Razzismo, sessismo, quando il conflitto diventa distruttivo

di Lea Melandri, 27esimaora.corriere.it, 1 agosto 2016

Leggo alcuni passaggi dell’interessante articolo di Pietro Barbetta – “La strage di Nizza e l’età psicotica” – e con una leggera forzatura azzardo accostamenti, somiglianze forse non del tutto indebite. Scrive Barbetta: “Nei sistemi psicotici ‘conflitto’ per definizione significa ‘distruzione’.Bisogna sempre far finta che tutto vada bene (…) Questo soggetto collettivo esiste e non è quel soggetto collettivo romantico che libererà l’umanità da ogni male. E’ narcisista e sadico. Però, questo soggetto, non è struttura patologica individuale, è sistema patologico (…) Questa patologia è effetto di un contesto storico-sociale; un portato culturale antico, che di tanto in tanto riemerge, l’effetto di un brodo culturale”.

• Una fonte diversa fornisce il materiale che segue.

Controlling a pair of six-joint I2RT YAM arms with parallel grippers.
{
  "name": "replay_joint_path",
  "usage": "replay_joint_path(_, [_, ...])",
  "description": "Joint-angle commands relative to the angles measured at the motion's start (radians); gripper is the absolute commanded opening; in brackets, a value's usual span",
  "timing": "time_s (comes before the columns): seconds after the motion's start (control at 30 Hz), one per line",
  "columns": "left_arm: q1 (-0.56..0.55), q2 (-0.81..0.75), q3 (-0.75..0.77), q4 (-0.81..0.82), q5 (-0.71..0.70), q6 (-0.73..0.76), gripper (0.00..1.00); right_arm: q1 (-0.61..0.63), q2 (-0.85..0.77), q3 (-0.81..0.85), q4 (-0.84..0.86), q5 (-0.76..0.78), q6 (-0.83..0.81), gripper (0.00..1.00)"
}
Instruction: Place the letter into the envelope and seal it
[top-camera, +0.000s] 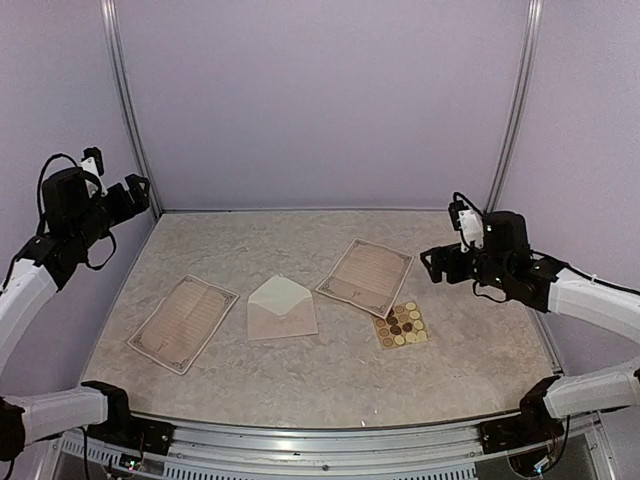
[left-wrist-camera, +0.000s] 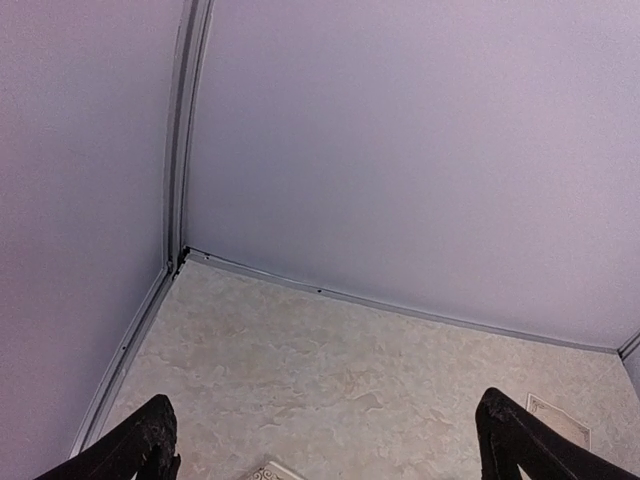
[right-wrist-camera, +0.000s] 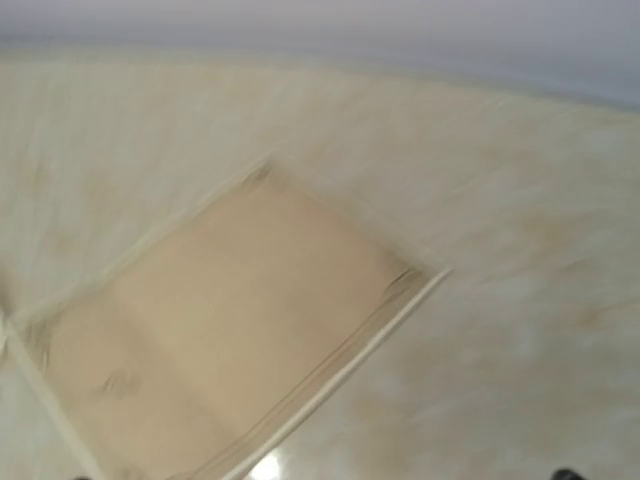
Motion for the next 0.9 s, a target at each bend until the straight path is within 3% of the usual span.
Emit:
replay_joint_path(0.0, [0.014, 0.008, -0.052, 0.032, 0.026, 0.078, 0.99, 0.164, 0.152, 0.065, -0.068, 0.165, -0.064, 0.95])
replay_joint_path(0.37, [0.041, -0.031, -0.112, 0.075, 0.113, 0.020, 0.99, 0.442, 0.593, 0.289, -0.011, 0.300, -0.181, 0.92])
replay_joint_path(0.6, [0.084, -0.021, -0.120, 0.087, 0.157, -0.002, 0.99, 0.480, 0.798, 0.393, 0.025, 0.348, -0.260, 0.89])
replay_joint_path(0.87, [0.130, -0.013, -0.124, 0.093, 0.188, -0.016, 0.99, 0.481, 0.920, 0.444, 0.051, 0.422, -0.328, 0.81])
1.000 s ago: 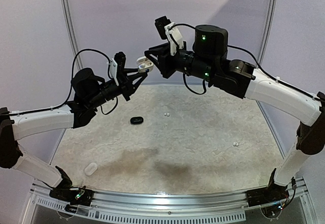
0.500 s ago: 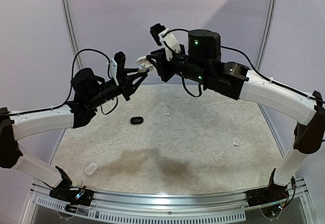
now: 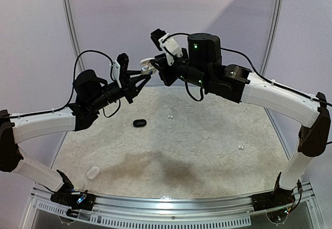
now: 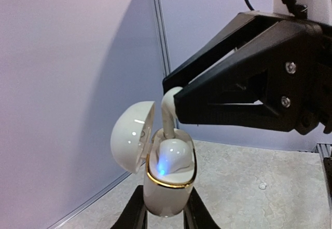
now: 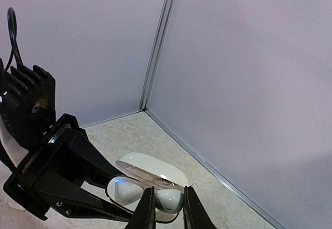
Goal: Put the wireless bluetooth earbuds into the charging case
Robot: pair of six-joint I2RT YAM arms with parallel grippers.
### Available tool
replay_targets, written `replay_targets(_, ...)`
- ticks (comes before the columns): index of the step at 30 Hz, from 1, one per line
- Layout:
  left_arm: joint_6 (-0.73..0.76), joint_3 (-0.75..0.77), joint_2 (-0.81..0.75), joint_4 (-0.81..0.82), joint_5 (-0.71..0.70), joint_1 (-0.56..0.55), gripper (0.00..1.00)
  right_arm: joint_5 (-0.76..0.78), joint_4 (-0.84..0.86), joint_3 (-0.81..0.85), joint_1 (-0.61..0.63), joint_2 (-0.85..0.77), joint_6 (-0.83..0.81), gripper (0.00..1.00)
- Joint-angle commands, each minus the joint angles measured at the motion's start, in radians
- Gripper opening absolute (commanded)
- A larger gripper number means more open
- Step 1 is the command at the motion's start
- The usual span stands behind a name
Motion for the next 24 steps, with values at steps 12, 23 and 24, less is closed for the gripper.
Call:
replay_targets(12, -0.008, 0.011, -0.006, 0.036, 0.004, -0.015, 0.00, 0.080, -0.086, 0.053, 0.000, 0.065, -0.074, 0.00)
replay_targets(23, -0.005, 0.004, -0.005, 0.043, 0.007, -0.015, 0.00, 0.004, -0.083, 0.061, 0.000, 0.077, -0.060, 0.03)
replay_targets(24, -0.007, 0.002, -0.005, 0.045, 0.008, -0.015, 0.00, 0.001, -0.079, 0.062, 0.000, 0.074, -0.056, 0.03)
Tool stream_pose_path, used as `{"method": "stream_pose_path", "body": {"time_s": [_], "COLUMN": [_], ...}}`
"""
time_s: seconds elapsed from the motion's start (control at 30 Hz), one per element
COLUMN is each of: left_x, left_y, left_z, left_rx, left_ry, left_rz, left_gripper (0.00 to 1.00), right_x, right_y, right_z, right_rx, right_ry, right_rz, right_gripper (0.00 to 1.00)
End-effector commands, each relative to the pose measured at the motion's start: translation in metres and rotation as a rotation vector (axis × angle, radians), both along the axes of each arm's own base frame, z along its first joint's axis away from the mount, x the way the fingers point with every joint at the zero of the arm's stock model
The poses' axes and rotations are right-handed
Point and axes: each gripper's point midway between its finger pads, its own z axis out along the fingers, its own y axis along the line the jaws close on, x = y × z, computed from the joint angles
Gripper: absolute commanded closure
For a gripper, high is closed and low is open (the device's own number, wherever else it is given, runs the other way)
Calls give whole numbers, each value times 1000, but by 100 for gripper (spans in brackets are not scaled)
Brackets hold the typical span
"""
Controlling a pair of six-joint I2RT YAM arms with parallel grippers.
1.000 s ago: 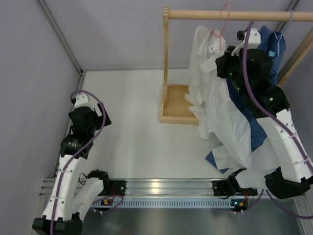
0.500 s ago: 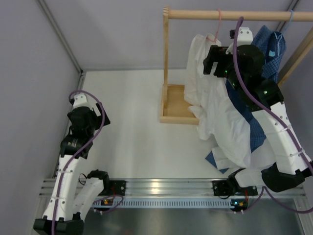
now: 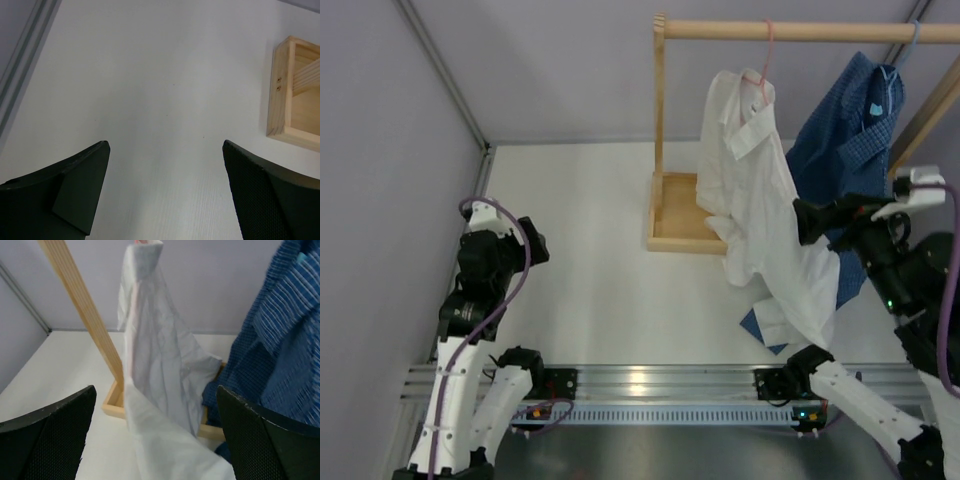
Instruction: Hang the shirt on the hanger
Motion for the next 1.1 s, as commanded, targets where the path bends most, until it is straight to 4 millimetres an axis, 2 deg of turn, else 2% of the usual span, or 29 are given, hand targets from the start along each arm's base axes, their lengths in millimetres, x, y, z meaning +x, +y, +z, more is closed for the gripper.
{"method": "stream_pose_path", "body": {"time_s": [0.0, 0.1, 0.17, 0.2, 0.43, 0.5, 0.7, 0.8, 1.07], "left_x": [-4, -10, -16, -17, -22, -23, -27, -28, -28], "left_y": [5, 8, 5, 3, -3, -6, -5, -6, -8], "left_z": [18, 17, 18, 12, 17, 15, 18, 20, 19], "left_rx": [-14, -2, 2, -2, 1, -2, 4, 4, -4], "left_ry": [-100, -118, -141, -133, -170, -168, -189, -198, -200], "left_rz": [31, 41, 14, 3, -36, -51, -53, -62, -69], "left_gripper": [2, 2, 2, 2, 2, 2, 2, 2, 2], "right_x": [-17, -28, -35, -38, -59, -65, -77, -78, -82], "right_y": [-41, -60, -65, -65, -77, -84, -95, -105, -112], "right_z": [-62, -98, -113, -116, -131, -135, -125, -125, -122], "right_rx": [-109, -135, -134, -125, -127, -139, -137, -152, -148], "right_ry": [64, 110, 126, 129, 174, 189, 139, 132, 100], "right_rz": [-149, -220, -233, -226, -240, -265, -284, -332, -358], "right_gripper": [1, 1, 1, 1, 1, 1, 1, 1, 1]}}
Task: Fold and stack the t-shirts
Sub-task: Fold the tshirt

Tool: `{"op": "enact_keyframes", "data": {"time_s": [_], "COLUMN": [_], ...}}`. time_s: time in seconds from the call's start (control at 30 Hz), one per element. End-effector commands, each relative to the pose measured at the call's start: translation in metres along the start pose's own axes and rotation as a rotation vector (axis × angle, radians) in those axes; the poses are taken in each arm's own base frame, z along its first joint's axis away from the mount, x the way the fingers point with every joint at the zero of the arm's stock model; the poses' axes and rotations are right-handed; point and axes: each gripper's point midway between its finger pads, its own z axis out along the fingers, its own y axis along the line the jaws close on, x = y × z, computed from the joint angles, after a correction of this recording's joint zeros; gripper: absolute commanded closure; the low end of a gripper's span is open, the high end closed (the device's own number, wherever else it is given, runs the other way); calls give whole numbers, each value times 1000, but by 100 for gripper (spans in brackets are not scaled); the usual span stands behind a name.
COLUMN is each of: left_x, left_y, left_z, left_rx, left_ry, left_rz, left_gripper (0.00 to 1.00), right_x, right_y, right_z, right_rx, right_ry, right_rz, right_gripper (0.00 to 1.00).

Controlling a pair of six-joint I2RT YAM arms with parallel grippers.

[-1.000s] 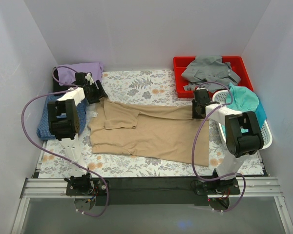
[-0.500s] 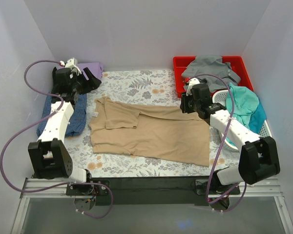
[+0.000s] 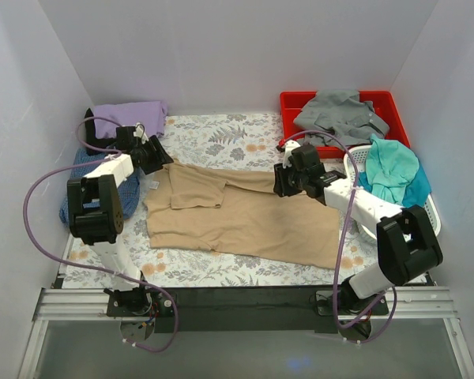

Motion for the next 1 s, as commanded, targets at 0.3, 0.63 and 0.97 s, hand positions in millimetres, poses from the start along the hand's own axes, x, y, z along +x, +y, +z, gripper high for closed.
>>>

Il riferimento è alle azioni terroristiche che si stanno susseguendo in modo impressionante nei paesi europei e non solo, con modalità che richiamano per un verso rituali di un’antica barbarie, e per l’altro l’individualismo esasperato del nostro tempo. Questo fa dire a Barbetta che siamo di fronte a un soggetto collettivo –sia per quanto riguarda il carnefice che la vittima- che riflette nel suo comportamento un’eredità culturale e psicologica secolare, mai del tutto cancellata. Non ho potuto fare a meno di estendere la stessa analisi –l’avversario che diventa nemico da annientare, l’esistenza di un inconscio sociale che veicola patologia sistemica, ecc.-alla storia di un dominio come quello maschile e alle sue ricorrenti esplosioni di violenza manifesta contro le donne. Si tratta di un sesso contro l’altro, mai dichiarata ma con effetti devastanti e duraturi per quanto riguarda l’esistenza materiale e simbolica di quella metà dell’umano che è stata considerata più prossima alla natura e all’animalità. Che differenza passa tra la mano di un marito, fidanzato, amante, fratello, che per colpire la donna, sotto la spinta di quella legge di sopravvivenza che Elias Canetti definisce mirabilmente “morte tua, vita mia”, e quella del giovane reso folle dall’odio per il nemico, reale o immaginario, che gli rende insopportabile la vita?